- Step one: go to Google Maps™
- Step two: click on “Get directions”
- Step three: enter “New York City” in the start address
- Step four: enter “London” in the end address
- Step five: click the “Get Directions” button
Or just click here.
I got this link at work, forwarded as a joke. “Ho ho, look at step 24 asking you to swim 3,400 miles across the Atlantic,” sort of thing. And yeah, I thought it was silly too. But then I thought about it some more; and really, it makes sense if you accept that Google Maps doesn’t know about ships or planes.
And then I started wondering about the details of this route. Why, for example, are we supposed to first drive from New York to Boston and then start swimming? Well, it’s probably the most efficient route. Not the shortest as the crow flies, but it makes for the shortest distance you have to swim. And since driving is faster, it’s a bit more efficient time-wise than if you cast off from, let’s say, the eastern tip of Long Island.

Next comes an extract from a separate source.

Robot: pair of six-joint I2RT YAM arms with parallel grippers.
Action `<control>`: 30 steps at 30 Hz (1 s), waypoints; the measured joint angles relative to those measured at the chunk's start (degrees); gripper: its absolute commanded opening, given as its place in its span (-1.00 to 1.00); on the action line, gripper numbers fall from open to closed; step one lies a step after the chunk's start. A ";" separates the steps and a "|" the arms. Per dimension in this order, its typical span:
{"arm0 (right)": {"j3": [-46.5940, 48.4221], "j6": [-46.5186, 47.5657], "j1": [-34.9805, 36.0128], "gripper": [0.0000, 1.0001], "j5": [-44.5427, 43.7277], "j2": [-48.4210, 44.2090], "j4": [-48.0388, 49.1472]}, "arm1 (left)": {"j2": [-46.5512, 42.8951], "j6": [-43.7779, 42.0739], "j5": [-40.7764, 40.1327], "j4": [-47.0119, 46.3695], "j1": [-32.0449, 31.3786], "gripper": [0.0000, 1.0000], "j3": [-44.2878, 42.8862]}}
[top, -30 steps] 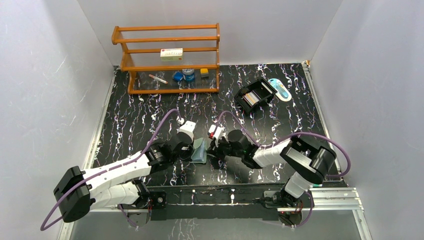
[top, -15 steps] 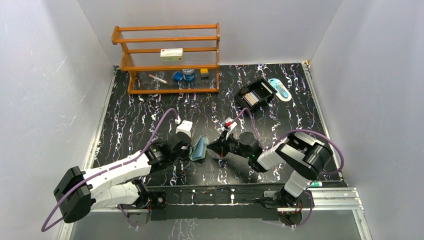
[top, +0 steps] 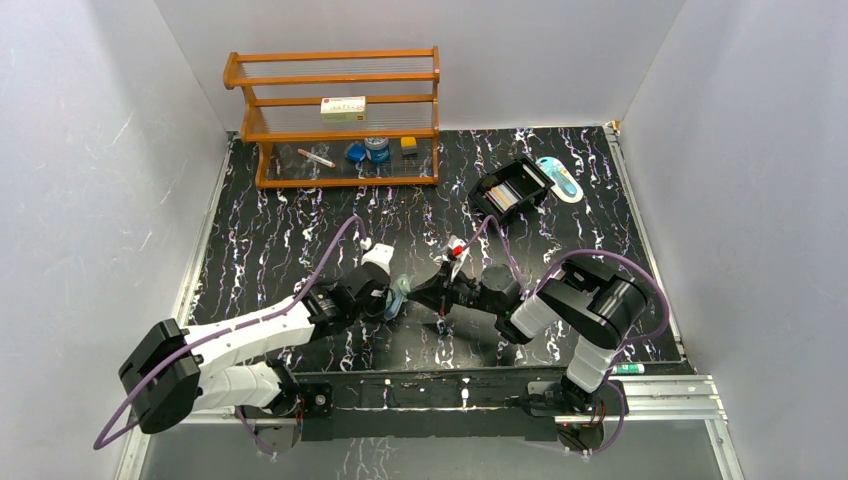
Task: Put the credit cards into the card holder
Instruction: Close the card holder at the center of the board.
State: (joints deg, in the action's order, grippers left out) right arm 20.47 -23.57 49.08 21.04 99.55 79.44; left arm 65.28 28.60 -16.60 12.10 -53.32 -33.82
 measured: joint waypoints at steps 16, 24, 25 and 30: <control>0.52 1.75 -1.86 -0.04 -1.97 -8.96 -18.25 | 4.61 1.31 16.61 -11.26 0.24 -0.54 2.19; 1.25 -5.11 -1.86 0.04 -7.65 -20.83 -32.92 | 3.10 4.00 16.72 -11.61 0.76 -0.23 2.16; 1.97 -6.69 -1.86 0.03 -9.09 -21.55 -35.74 | 2.45 4.52 16.50 -11.30 0.92 -0.20 2.14; 5.79 -15.13 -1.88 -0.03 -15.30 -23.87 -47.82 | -1.53 7.17 14.64 -8.57 2.75 -0.26 1.46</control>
State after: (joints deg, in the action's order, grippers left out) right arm 26.26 -38.70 47.20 5.74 75.68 31.62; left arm 63.75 35.77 -1.96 3.53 -50.57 -32.36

Right. That part’s clear. But the European end makes less sense. If we’re going to London, why are we first landing at Le Havre, then taking the highway to the Channel Tunnel? Is it really faster than landing at, e.g., Plymouth? According to Google Maps, it is. I also tried going to Cardiff, Dublin and Plymouth, and all three times I have to land at Le Havre. Likewise for Bordeaux, Madrid and Lisbon. Huh, is all I can say.
Just for a second, I wondered if the algorithm takes ocean currents into account and I’m actually taking the most efficient swimming route. But, nah. After experimenting a bit more, I found that even starting off from Ottawa, Montreal, Fredericton or St-John’s, Newfoundland, I always swing by Boston. (The only difference being that for Canadian cities distances are measured in kilometres instead of miles. Go metric system!) So it looks like the algorithm has just this hard-coded connection between North America and Europe. The developers probably figured they wouldn’t need anything smarter. Can’t say I blame them, because who uses Google Maps to plan a transatlantic trip?